§ Activity:
Below is a block of records. Copy every line in it that contains the word "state".

::::::

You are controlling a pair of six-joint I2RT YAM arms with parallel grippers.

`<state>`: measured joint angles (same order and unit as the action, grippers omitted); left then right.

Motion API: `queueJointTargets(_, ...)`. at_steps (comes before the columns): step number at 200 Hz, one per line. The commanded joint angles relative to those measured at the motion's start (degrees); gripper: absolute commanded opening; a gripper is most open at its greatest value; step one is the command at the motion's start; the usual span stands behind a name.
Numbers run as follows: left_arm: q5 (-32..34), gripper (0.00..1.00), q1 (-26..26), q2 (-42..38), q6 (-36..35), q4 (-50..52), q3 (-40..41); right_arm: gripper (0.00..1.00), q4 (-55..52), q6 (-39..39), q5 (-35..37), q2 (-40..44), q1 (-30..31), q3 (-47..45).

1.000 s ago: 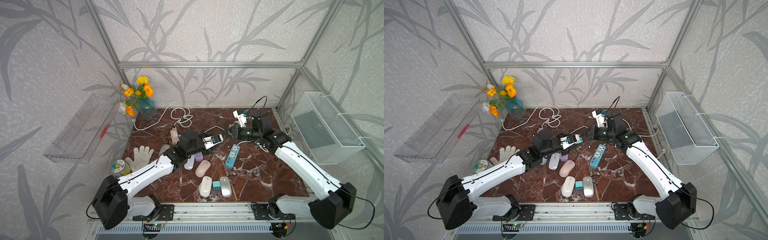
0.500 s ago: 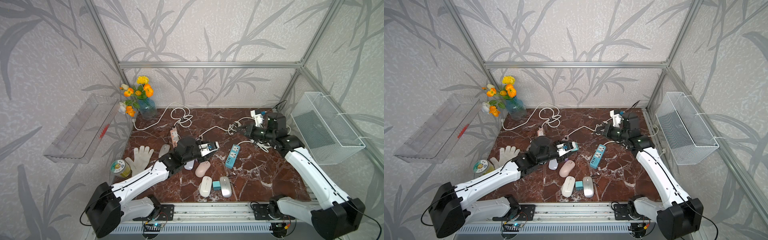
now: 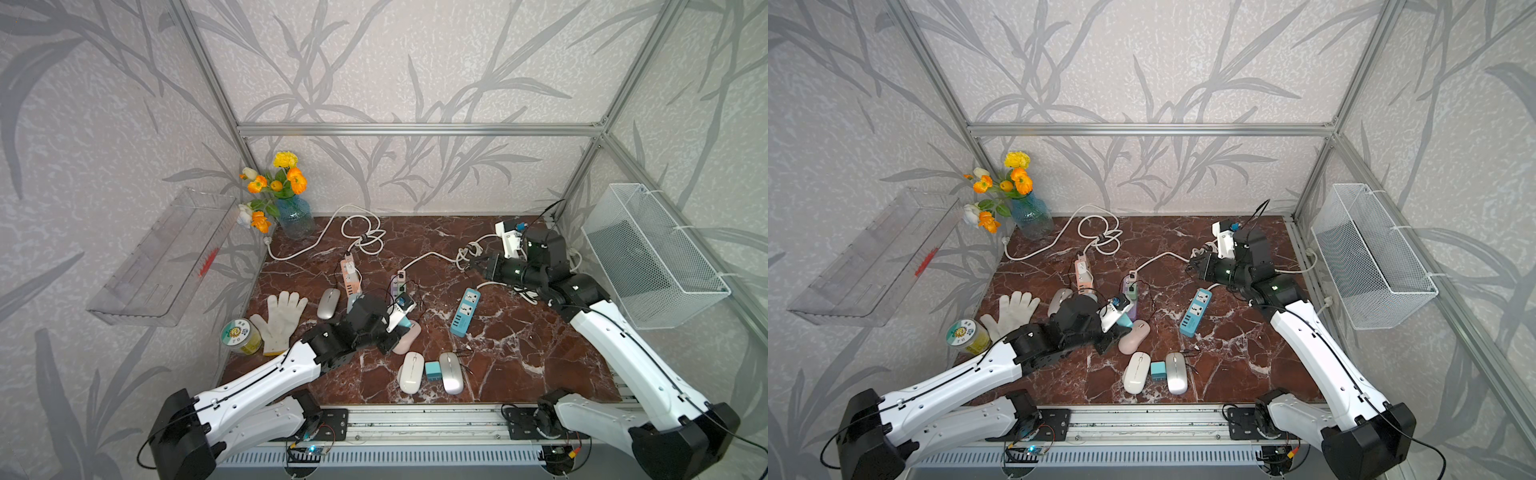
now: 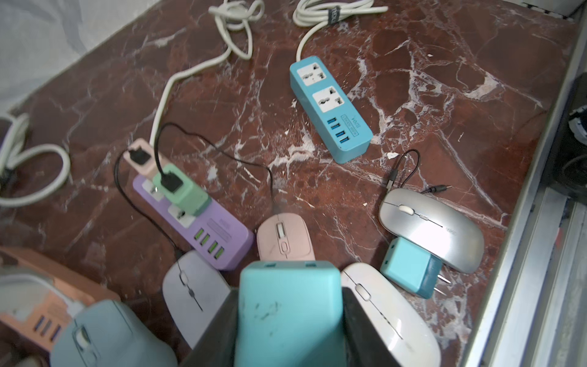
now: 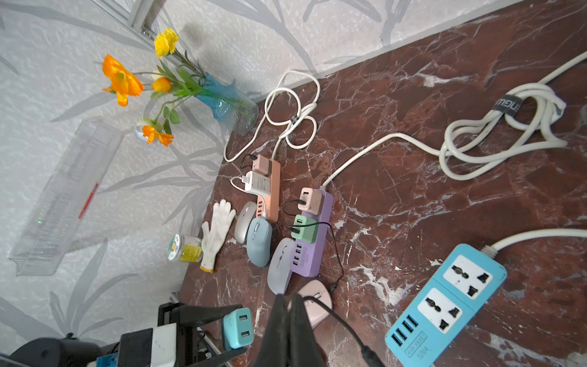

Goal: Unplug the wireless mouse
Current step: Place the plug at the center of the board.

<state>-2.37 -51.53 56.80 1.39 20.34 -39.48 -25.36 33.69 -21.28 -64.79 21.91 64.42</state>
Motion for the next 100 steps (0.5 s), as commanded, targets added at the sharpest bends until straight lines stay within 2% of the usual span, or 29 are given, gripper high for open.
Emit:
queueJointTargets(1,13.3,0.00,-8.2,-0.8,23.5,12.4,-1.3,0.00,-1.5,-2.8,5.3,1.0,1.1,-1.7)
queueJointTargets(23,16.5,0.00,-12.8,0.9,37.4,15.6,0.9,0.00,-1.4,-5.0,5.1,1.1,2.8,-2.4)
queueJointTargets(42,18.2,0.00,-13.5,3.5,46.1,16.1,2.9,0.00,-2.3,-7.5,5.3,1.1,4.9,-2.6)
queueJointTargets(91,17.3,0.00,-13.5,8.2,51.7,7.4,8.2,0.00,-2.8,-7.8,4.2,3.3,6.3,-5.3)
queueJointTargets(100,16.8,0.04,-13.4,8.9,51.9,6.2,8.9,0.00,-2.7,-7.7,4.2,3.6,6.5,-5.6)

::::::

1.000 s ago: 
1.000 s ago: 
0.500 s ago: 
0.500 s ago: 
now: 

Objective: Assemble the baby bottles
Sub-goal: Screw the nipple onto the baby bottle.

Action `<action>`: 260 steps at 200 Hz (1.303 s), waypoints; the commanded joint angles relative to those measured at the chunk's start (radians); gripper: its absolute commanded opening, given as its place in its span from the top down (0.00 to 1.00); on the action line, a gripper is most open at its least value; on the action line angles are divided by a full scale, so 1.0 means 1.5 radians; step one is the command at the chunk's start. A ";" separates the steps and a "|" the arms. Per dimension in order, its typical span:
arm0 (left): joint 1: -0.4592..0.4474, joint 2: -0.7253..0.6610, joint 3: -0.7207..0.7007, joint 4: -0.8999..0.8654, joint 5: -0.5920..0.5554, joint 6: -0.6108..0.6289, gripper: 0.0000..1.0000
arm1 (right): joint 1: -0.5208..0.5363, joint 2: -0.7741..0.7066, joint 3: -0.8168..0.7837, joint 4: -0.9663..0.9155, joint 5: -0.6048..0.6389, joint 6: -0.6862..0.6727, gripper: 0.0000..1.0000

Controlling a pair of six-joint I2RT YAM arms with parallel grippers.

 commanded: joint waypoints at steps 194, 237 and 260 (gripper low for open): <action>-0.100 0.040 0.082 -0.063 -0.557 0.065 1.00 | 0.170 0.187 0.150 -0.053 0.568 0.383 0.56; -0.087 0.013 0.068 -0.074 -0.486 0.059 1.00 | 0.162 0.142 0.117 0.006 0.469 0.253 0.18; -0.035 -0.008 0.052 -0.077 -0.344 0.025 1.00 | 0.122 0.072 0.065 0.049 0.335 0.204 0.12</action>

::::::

§ Answer to this problem:
`<state>`: measured joint angles (same order and unit as the action, grippers omitted); left then right.
<state>-2.37 -51.53 56.80 1.39 20.34 -39.48 -25.36 33.69 -21.28 -64.79 21.91 64.42</state>

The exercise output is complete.